В 1910 году кайзер Вильгельм знакомился с новым русским министром иностранных дел и, отпуская его, сказал:

– Наконец мне пришлось встретиться с русским министром иностранных дел, который мыслит и чувствует как русский.

Сазонов поклонился в ответ, а Вильгельм прибавил:

– С национально настроенным министром нам, немцам, нетрудно будет жить в мире и добром согласии.

Теперь «национально настроенный» Сазонов боялся, как бы не опоздать с войной против немцев. Николай 28 июля спокойно поигрывал в теннис, но кончилось тем, что он записал в дневнике: «День был необычайно беспокойный. Меня беспрестанно вызывали к телефону то Сазонов, или Сухомлинов, или Янушкевич».

И 29 июля Сазонов после совещания с военным министром Сухомлиновым и начальником Генштаба Янушкевичем добивается от Николая II указа о всеобщей мобилизации. Затем его приостанавливают за несколько минут до того, как начальник мобилизационного отдела генерал Добророльский начал диктовать указ телеграфисткам столичного Главтелеграфа. Причиной стала очередная депеша Николаю от кайзера, предостерегавшего кузена от обвала.

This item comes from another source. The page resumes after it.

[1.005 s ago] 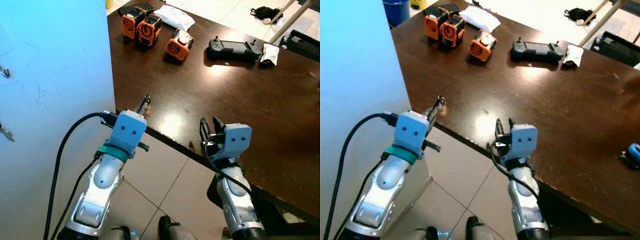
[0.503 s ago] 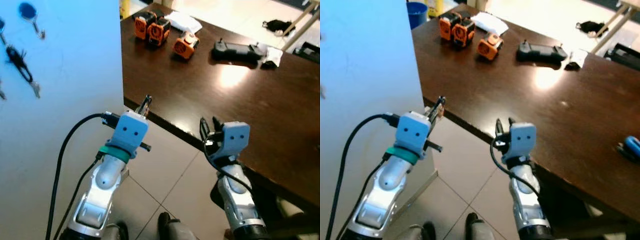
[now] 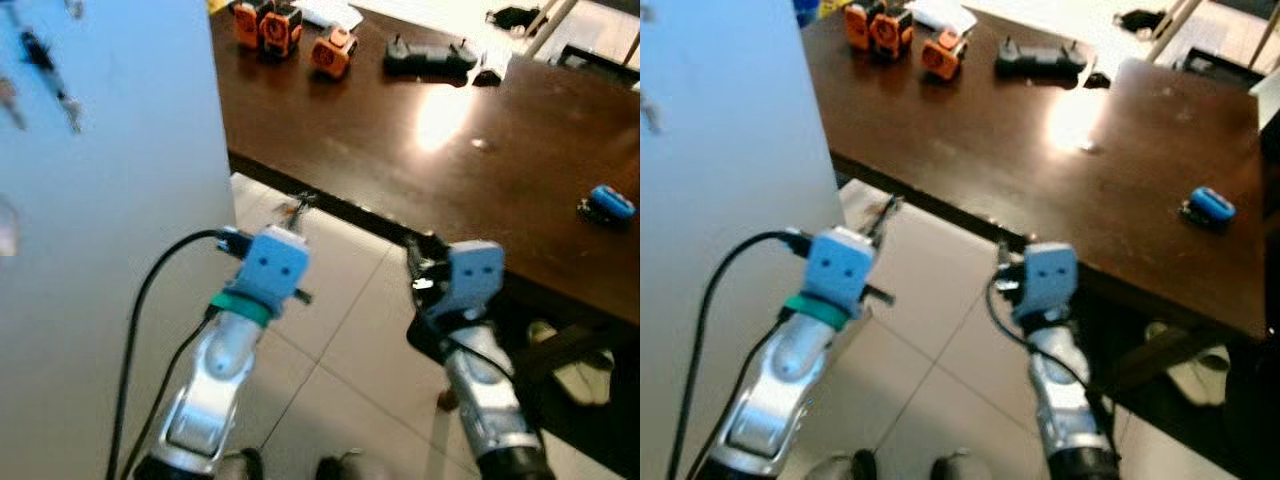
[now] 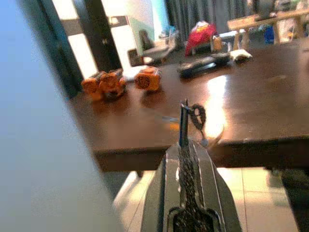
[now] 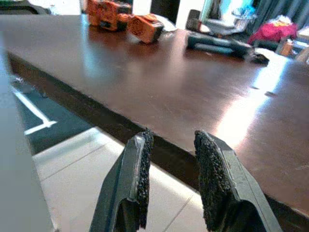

«Национально» же «настроенное» трио – министр и два генерала – утром 30 июля собирается вновь.

– Я имею точные данные, что германская мобилизация идёт полным ходом, – заявил Янушкевич.

Это была неправда! Немцы объявили мобилизацию только 1 августа. Точнее, на границе с Францией некоторые мобилизационные мероприятия начались уже в последнюю неделю июля, однако на русско-германской границе всё было спокойно. Граф Игнатьев проезжал Германию 26 июля, и вот его впечатления: «В Эйдкунене, германской пограничной станции, я встретил знакомую и обычную обстановку, разве что только таможенные и железнодорожные служащие показались мне особенно предупредительными. Естественно, что весь день я не отрывался от оконного стекла, стремясь заметить хоть малейшие, но хорошо мне знакомые ещё с академии признаки предмобилизационного периода: удлинение посадочных платформ, сосредоточение к большим станциям подвижного железнодорожного состава и тому подобное. Но уже темнело, а мне всё ещё ничего не удалось заметить»…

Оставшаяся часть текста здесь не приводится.